- Analistas veem mais espaço para alta em ANIM3 do que em COGN3 no curto prazo.
- Cogna (COGN3) apresentou bons resultados, mas investidores realizaram lucros após alta de 240% no ano.
- Ânima (ANIM3) superou margens e fluxo de caixa, mantendo recomendação de compra pela maioria das casas.
A manhã no mercado educacional foi marcada por um contraste raro. A Cogna (COGN3) apresentou resultados fortes, mas viu suas ações despencarem quase 5% após investidores realizarem lucros. Já a Ânima (ANIM3) surpreendeu com margens robustas e geração de caixa acima das expectativas, levando suas ações a dispararem quase 7%.
Mesmo com os números sólidos, o humor dos investidores divergiu fortemente. A Cogna acumula alta de 240% em 2025, o que explica parte da realização de lucros. Já a Ânima, mesmo com valorização de 130% no ano, segue sendo vista como uma aposta de continuidade, com a maior parte das casas recomendando compra para ANIM3.
Por que Cogna caiu, mesmo com bons resultados?
Os analistas do BTG Pactual, BBI e JPMorgan consideraram o trimestre sólido, com receita líquida de R$ 1,52 bilhão e EBITDA ajustado de R$ 423 milhões, ligeiramente acima do esperado.

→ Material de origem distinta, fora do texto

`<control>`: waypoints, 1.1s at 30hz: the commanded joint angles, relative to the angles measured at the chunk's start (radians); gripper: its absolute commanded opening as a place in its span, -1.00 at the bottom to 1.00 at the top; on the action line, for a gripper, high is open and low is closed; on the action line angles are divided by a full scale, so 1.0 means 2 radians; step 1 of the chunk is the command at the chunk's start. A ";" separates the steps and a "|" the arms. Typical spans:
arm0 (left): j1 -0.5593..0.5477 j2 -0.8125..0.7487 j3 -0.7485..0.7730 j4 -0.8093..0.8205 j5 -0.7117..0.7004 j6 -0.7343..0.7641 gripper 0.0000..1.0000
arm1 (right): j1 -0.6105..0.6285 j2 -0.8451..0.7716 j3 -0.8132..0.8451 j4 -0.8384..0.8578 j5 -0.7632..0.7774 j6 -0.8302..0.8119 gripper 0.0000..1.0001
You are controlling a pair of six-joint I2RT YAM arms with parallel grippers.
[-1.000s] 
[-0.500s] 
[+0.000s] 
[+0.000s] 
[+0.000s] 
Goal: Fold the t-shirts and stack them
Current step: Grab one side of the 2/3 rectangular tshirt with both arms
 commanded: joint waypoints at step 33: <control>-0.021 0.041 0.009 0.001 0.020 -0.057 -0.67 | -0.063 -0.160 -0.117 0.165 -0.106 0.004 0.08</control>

No entanto, o fluxo de caixa livre de R$ 300 milhões e a alavancagem em 1,1x não foram suficientes para sustentar o rali de meses.
A queda se deve, segundo analistas, à realização após forte valorização. O mercado também reagiu à política agressiva de financiamento estudantil do PMT (Parcelamento Mensalidades Trimestral), que pode elevar a evasão no próximo ano.
O Morgan Stanley destacou que, apesar do bom desempenho, há incertezas sobre o impacto dessa política nos indicadores de inadimplência e no PDA (Provisão para Devedores Duvidosos), o que trouxe cautela.
Ânima impressiona com margens e fluxo de caixa
A Ânima (ANIM3) entregou EBITDA ajustado 6% acima do consenso da Bloomberg, impulsionado pela performance digital e pela Inspirali. A geração de caixa de R$ 225 milhões e a queda da alavancagem líquida para 2,4x reforçaram o otimismo.
O Bradesco BBI classificou o resultado como “positivo e acima do esperado”, com margem EBITDA de 30% e sólida geração de fluxo de caixa do acionista. O banco manteve recomendação de compra e preço-alvo de R$ 5.
Já o BBA destacou a forte captação no segmento principal e a redução da dívida líquida, mesmo após dividendos e M&As. Para o banco, o desempenho reforça a eficiência operacional e abre espaço para novas valorizações.
Visão do mercado: quem leva vantagem agora
Embora COGN3 tenha mostrado números consistentes, o consenso do mercado indica mais espaço para valorização de ANIM3. Das nove casas que cobrem a ação, sete recomendam compra.
A Cogna, por outro lado, enfrenta revisão de múltiplos e possível pressão sobre margens, mesmo com forte execução operacional. Ainda assim, as casas mantêm visão neutra, com preço-alvo em torno de R$ 4.
Analistas avaliam que o setor de educação segue em ciclo de recuperação, mas que as companhias com maior exposição digital, como a Ânima, tendem a capturar ganhos mais rapidamente no novo cenário regulatório.